Potrzebna debata społeczna nt. wolności słowa
Do pogłębionej dyskusji na temat wolności słowa w świecie mediów zachęca biskup Henryk Tomasik. Apel biskupa radomskiego ma związek z zamachem terrorystycznym na redakcję "Charlie Hebdo" w Paryżu.
Bp Tomasik odniósł się również do Mary Wagner, kanadyjskiej działaczki pro-life, która trafiła do więzienia po tym, jak weszła na teren kliniki aborcyjnej, gdzie przekonywała kobiety do zmiany decyzji.
Biskup Tomasik, który był gościem Radia Plus Radom podkreślił, że nikt nie ma prawa obrażać oraz ironizować z przekonań religijnych drugiego człowieka. Dodaje, że każdy z nas powinien szanować różne poglądy. Stwierdził, że można podejmować dyskusję, ale nie wolno ironizować z tego, co dla drugiego jest święte. Z drugiej strony - jak zauważył biskup - obrona tego, co święte, nie może być terrorem czy atakiem.
Zaznaczył, że wolność słowa jest wielką wartością i nie oznacza wcale, że można mówić wszystko na temat drugiego człowieka. - Wolnością słowa nie jest rzucanie na drugiego człowieka oszczerstw. Tym razem spotkały się dwa problemy: wolność słowa i ironizowanie z przekonań drugiego człowieka oraz przemoc - powiedział biskup radomski.
Biskup radomski uważa, że Europa zapomina o swoich korzeniach, dlatego te "owoce kulturowe mają różny wymiar i smak". - Europa zapomina o swoich korzeniach chrześcijańskich. Narasta fala nienawiści. Nakręcanie spirali nienawiści nie rozwiąże tych problemów. Dlatego potrzebna jest dyskusja i pogłębiona refleksja nad granicami wolności i szacunku dla innych religii - powiedział biskup.
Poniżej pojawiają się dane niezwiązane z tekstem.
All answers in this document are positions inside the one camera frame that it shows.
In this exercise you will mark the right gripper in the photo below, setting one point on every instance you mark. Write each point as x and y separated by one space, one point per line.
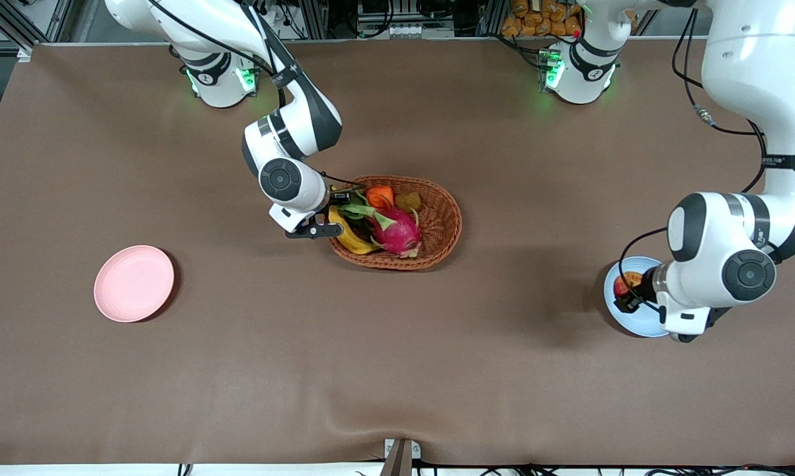
340 198

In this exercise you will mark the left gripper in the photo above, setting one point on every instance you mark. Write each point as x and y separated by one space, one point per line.
643 286

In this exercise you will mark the red apple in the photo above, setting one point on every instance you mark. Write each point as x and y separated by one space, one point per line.
626 282

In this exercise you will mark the yellow banana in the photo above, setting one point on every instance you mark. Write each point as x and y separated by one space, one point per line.
354 241

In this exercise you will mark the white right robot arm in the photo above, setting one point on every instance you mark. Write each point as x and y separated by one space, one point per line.
292 125

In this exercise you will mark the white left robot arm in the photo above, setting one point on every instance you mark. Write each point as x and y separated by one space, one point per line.
754 198

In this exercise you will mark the dark green fruit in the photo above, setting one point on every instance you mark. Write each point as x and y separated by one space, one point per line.
359 198

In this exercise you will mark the blue plate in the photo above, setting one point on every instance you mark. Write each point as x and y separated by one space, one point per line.
635 324

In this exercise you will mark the orange tangerine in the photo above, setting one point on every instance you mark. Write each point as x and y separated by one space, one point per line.
381 197

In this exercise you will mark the pink dragon fruit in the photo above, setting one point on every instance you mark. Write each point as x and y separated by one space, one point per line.
397 231

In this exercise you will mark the brown kiwi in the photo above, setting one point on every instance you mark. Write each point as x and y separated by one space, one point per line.
409 201

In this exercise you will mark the brown wicker basket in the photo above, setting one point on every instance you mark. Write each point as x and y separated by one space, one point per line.
440 228

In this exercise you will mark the brown table cloth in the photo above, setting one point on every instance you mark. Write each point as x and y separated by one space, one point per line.
397 370

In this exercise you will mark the pink plate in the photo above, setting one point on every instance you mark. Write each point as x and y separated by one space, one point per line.
133 284

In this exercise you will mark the bag of orange snacks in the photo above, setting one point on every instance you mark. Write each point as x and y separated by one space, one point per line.
543 18

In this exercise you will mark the metal table bracket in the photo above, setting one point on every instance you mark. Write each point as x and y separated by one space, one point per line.
401 456
Na koniec odniósł się do przypadku Mary Wagner, kanadyjskiej działaczki pro-life, która trafiła do więzienia po tym, jak weszła na teren kliniki aborcyjnej, gdzie przekonywała kobiety do zmiany decyzji. - Jej głos jest właśnie znakiem wolności. Ona nikogo nie krzywdzi, tylko demonstruje swoje przekonania, zwraca uwagę na wartość ludzkiego życia - powiedział biskup radomski.